# Using Iceberg and Query Engines

This notebook demonstrates how you can use Iceberg and Spark / Trino to query your data.

We will:
- Configure Spark with Iceberg runtime libaries
- Explore how iceberg works
- Explore data we just generated
- Come up with a plan to run a Spark job with Spark Operator


## Setting up Spark and Iceberg

In [1]:
from pyspark.sql import SparkSession
import os

# These packages are necessary for running this section on EKS. We have made these jars available within the container image, therefore the line below is commented out.
# packages = "org.apache.iceberg:iceberg-spark:1.10.0,org.apache.iceberg:iceberg-spark-runtime-4.0_2.13:1.10.0,org.apache.iceberg:iceberg-spark-extensions-4.0_2.13:1.10.0,com.amazonaws:aws-java-sdk-bundle:1.12.791,software.amazon.awssdk:bundle:2.34.0,org.apache.hadoop:hadoop-aws:3.4.1"
spark = SparkSession.builder \
    .appName("IcebergInspector") \
    .config("spark.sql.catalog.workshop", "org.apache.iceberg.spark.SparkCatalog") \
    .config("spark.sql.catalog.workshop.type", "glue") \
    .config("spark.sql.extensions", "org.apache.iceberg.spark.extensions.IcebergSparkSessionExtensions") \
    .config("spark.sql.defaultCatalog", "workshop") \
    .config("spark.sql.catalog.workshop.warehouse", "s3a://data-on-eks-spark-logs-20251001184655839600000005/iceberg-warehouse/") \
    .config("spark.hadoop.fs.s3a.impl", "org.apache.hadoop.fs.s3a.S3AFileSystem").getOrCreate()
    # .config("spark.sql.catalog.workshop.io-impl", "org.apache.iceberg.aws.s3.S3FileIO") \


spark.sparkContext.setLogLevel("DEBUG")

## Explore Iceberg Tables

In [2]:
# We read database information from the catalog
spark.sql("show databases").show()
# Then use the database for all queries going forward.
spark.sql("use data_on_eks")
# Show all tables available with in the database
spark.sql("show tables").show()

+-----------+
|  namespace|
+-----------+
|data_on_eks|
+-----------+

+-----------+--------------------+-----------+
|  namespace|           tableName|isTemporary|
+-----------+--------------------+-----------+
|data_on_eks|     cafe_orders_raw|      false|
|data_on_eks|cafe_orders_raw_6...|      false|
|data_on_eks|cat_interactions_raw|      false|
|data_on_eks|cat_interactions_...|      false|
|data_on_eks|   cat_locations_raw|      false|
|data_on_eks|cat_locations_raw...|      false|
|data_on_eks|    cat_wellness_raw|      false|
|data_on_eks|cat_wellness_raw_...|      false|
|data_on_eks|visitor_checkins_raw|      false|
|data_on_eks|visitor_checkins_...|      false|
+-----------+--------------------+-----------+



# Peeking Under the Hood: Exploring Metadata Tables
One of Iceberg's most powerful features is its transparency.

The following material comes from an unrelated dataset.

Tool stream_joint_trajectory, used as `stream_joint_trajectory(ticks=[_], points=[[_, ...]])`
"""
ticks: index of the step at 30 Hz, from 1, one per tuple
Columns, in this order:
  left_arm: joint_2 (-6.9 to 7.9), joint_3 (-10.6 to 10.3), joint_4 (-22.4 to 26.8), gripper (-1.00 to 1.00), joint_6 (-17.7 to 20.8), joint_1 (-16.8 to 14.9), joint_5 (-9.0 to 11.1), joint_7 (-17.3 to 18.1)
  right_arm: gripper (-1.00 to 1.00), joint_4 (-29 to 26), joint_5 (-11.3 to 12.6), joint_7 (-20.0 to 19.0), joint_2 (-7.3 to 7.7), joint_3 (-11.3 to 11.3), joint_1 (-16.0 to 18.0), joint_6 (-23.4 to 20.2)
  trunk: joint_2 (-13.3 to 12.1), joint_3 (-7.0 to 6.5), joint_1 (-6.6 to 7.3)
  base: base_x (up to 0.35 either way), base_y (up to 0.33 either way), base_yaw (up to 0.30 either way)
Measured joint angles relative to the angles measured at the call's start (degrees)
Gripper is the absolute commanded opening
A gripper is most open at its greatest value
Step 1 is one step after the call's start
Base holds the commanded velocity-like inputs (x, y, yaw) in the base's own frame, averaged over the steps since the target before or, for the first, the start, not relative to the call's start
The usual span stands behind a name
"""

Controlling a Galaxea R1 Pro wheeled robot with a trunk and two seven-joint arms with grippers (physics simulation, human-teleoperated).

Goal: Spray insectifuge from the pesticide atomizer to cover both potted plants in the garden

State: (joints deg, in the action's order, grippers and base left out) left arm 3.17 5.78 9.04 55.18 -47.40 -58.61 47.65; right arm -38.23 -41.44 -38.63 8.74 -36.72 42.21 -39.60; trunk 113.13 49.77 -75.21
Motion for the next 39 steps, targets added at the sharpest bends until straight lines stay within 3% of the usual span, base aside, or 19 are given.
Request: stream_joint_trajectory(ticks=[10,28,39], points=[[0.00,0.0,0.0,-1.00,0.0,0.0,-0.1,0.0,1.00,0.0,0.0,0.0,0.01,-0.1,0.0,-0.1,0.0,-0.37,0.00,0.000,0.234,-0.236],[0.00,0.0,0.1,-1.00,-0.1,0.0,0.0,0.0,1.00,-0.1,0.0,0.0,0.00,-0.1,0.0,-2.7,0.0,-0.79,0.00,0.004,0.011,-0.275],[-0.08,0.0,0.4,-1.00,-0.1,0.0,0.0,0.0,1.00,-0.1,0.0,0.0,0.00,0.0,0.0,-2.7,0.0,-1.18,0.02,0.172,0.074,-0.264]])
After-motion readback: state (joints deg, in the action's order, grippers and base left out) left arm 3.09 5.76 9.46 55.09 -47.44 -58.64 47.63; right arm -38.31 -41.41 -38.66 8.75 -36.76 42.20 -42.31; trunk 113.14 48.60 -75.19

Unlike other table formats where the underlying structure is hidden, Iceberg allows us to directly query its metadata to understand exactly what's going on.
We'll use special sub-tables like .files, .history, and .snapshots to inspect the table's physical layout and history.

Let's start by looking at the actual data files on disk. Every time we write data, Iceberg creates one or more files (in this case, Parquet files). The .files metadata table gives us a complete list of every data file that makes up the current snapshot of the table.
This demonstrates how small, frequent writes can lead to multiple small files.



In [4]:
spark.sql("""
SELECT
    file_path, file_format, file_size_in_bytes, record_count
FROM
    spark_catalog.data_on_eks.cat_locations_raw.files
ORDER BY file_path DESC
LIMIT 10
""").show()

+--------------------+-----------+------------------+------------+
|           file_path|file_format|file_size_in_bytes|record_count|
+--------------------+-----------+------------------+------------+
|s3a://data-on-eks...|    PARQUET|             98651|       23820|
|s3a://data-on-eks...|    PARQUET|             99303|       24007|
|s3a://data-on-eks...|    PARQUET|             98269|       23767|
|s3a://data-on-eks...|    PARQUET|             99176|       23930|
|s3a://data-on-eks...|    PARQUET|             98700|       23827|
|s3a://data-on-eks...|    PARQUET|             40429|        6132|
|s3a://data-on-eks...|    PARQUET|             89337|       21136|
+--------------------+-----------+------------------+------------+



## The History Table
The .history table is like a commit log for your data. Every change made to the table—like our INSERT statements—is recorded as an entry. This provides a clear, chronological audit trail of how the table has evolved. The query below will show the timeline of when each snapshot became the current version of the table. C. Show the Snapshot Details (.snapshots) While .history shows the timeline, the .snapshots table gives us the rich details for each snapshot. A snapshot is an immutable view of the table's complete state at a specific point in time. The query below shows what operation created each snapshot (append, overwrite, etc.) and a summary of the changes, like how many records and files were added. This table is the key that enables powerful features like time travel.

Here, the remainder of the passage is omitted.